Assigned task ->
In the listing below, locate the line with "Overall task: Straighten" and the line with "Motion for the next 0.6", then output both and everything between them exactly, minus any pictures.

──────── Data records ────────

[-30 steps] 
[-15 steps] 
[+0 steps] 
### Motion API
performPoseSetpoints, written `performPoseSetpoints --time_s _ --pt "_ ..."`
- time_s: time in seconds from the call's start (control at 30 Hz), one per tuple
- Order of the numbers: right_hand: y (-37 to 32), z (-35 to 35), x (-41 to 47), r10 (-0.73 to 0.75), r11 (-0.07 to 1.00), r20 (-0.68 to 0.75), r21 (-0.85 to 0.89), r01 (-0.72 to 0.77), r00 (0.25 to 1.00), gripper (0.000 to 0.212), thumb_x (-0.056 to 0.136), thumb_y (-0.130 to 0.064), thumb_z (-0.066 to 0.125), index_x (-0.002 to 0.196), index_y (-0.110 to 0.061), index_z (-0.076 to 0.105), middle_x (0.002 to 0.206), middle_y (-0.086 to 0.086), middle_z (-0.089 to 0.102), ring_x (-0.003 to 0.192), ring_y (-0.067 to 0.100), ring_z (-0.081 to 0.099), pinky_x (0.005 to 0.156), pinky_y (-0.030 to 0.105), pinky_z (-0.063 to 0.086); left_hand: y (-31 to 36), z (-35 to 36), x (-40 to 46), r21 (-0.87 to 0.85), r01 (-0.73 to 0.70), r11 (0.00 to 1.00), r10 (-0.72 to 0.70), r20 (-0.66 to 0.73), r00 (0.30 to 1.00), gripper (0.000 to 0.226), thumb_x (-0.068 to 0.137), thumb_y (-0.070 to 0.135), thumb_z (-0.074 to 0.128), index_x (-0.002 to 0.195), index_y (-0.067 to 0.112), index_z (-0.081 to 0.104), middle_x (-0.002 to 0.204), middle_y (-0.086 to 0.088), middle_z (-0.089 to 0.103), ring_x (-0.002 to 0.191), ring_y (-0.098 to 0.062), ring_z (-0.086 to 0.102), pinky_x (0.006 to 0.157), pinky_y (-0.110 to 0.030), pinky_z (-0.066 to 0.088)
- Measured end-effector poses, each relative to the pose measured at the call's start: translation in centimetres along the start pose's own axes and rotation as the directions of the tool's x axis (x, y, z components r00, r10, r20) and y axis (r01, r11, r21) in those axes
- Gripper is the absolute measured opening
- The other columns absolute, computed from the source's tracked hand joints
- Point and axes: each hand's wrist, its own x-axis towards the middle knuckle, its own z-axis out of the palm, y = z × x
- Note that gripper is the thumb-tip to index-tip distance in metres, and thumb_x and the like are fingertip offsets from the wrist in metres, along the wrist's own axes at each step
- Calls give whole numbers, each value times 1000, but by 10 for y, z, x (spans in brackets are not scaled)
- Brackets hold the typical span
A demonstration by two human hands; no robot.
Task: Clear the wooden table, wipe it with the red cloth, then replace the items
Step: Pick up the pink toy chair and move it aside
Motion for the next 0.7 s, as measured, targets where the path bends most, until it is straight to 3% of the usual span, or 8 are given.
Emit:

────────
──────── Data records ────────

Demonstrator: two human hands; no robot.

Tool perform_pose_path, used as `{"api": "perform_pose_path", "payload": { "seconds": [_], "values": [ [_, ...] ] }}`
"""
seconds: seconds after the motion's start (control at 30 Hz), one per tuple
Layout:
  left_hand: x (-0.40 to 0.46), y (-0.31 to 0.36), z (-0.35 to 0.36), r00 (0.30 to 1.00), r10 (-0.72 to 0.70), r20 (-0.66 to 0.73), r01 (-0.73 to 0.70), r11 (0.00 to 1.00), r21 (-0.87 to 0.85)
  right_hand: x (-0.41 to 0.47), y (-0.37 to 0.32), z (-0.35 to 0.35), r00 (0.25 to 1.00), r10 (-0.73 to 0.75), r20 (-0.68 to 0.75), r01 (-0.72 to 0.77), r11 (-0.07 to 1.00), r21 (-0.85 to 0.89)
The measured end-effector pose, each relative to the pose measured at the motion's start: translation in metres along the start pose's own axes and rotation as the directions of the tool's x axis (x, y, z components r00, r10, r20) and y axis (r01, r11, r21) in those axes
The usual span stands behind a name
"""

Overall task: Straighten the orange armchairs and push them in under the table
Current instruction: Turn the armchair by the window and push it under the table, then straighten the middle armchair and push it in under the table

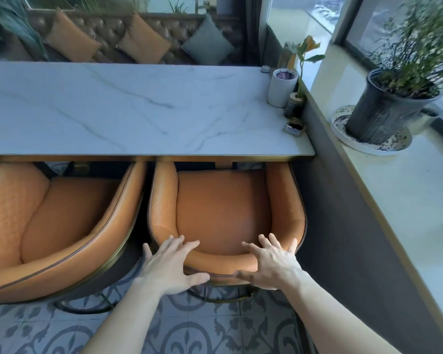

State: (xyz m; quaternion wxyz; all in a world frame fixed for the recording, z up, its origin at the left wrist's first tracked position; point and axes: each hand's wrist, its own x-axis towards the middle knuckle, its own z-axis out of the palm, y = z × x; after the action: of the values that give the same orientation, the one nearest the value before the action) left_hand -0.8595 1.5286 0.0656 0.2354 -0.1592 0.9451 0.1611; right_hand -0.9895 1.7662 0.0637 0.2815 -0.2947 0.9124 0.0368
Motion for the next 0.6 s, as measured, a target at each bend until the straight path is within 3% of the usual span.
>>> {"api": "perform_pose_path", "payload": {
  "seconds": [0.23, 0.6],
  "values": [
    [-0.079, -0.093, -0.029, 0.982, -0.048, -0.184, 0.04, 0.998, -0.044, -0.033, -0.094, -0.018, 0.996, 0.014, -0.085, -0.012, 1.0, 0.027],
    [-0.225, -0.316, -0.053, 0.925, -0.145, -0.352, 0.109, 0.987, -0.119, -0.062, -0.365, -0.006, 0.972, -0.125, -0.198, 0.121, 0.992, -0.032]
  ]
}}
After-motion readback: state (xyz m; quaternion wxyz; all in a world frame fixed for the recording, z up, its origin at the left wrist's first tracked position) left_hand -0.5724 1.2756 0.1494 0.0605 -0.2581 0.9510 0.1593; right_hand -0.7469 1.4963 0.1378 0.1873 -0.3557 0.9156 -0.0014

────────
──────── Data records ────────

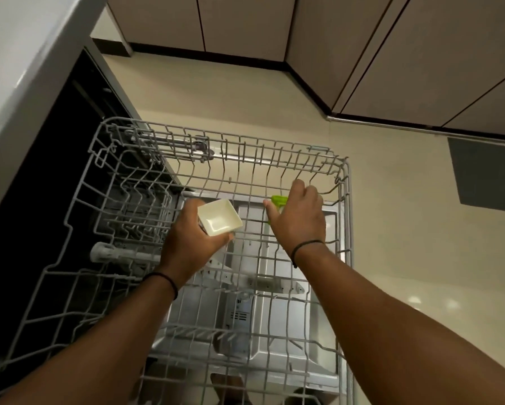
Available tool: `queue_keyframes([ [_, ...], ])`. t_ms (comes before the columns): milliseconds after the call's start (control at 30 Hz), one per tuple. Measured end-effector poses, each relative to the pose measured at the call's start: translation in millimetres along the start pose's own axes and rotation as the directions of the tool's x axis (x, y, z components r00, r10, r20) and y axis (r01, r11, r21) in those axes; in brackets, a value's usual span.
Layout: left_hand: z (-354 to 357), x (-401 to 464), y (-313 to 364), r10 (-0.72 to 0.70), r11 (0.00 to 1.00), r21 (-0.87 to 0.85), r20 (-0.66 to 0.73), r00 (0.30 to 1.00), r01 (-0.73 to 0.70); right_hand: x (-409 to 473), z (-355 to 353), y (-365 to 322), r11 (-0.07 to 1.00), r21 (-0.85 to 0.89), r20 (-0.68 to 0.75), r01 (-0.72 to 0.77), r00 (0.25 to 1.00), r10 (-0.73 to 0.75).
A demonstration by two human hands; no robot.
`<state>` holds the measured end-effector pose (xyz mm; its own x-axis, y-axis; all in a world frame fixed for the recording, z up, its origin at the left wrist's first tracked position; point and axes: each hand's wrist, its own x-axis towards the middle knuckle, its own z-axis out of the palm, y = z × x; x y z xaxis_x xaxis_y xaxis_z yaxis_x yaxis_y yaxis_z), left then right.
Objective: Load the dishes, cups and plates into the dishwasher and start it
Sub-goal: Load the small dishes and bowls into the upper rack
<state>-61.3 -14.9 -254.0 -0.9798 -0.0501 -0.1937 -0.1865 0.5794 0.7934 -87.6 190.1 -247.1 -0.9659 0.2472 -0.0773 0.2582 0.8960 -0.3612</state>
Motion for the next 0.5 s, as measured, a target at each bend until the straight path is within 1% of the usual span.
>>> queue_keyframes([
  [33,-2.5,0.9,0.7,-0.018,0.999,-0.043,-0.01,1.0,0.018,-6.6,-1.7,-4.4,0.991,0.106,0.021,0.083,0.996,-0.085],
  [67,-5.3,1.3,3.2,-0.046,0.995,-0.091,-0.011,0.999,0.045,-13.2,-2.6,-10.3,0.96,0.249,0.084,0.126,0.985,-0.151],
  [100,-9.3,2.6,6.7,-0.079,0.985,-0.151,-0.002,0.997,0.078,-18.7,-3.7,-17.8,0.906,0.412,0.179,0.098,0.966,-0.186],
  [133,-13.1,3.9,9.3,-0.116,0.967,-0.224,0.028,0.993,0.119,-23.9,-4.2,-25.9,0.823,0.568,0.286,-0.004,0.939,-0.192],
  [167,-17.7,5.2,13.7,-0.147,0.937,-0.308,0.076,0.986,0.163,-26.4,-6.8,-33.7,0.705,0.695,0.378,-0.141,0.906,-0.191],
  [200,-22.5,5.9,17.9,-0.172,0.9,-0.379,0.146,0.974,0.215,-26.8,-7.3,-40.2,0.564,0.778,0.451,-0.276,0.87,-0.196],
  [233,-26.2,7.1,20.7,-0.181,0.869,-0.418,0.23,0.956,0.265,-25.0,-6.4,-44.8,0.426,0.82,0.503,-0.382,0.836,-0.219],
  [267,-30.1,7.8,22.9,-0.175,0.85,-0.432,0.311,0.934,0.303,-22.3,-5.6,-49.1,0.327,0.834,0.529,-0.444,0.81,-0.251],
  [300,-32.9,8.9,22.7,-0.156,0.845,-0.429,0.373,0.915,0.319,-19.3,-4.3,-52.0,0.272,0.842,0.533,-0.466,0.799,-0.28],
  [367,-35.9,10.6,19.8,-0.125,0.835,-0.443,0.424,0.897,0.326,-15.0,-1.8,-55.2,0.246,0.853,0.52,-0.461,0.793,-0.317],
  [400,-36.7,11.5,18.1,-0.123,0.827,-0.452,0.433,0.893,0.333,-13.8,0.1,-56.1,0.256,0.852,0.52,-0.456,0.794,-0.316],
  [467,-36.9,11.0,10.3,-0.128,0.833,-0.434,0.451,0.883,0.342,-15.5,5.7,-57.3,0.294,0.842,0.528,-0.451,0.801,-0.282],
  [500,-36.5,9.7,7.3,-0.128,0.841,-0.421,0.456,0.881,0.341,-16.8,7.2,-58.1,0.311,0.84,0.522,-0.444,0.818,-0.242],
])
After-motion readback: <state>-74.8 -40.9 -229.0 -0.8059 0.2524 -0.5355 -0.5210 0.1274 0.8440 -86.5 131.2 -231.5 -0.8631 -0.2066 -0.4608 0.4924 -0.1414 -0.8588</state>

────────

Answer below ->
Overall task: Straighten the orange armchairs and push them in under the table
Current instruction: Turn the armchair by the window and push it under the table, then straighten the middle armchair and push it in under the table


State: (xyz m; quaternion wxyz; all in a world frame fixed for the recording, z up, its origin at the left wrist's first tracked position; point and axes: each hand's wrist, its own x-axis towards the middle knuckle, its own z-axis out of the palm, y = z × x; after the action: of the values that give the same orientation, the one nearest the value before the action) left_hand -0.8595 1.5286 0.0656 0.2354 -0.1592 0.9451 0.1611; right_hand -0.9895 1.7662 0.0637 0.2815 -0.2947 0.9124 0.0368
Motion for the next 0.6 s, as measured, a target at each bend until the straight path is within 3% of the usual span.

No further output is required for this exercise.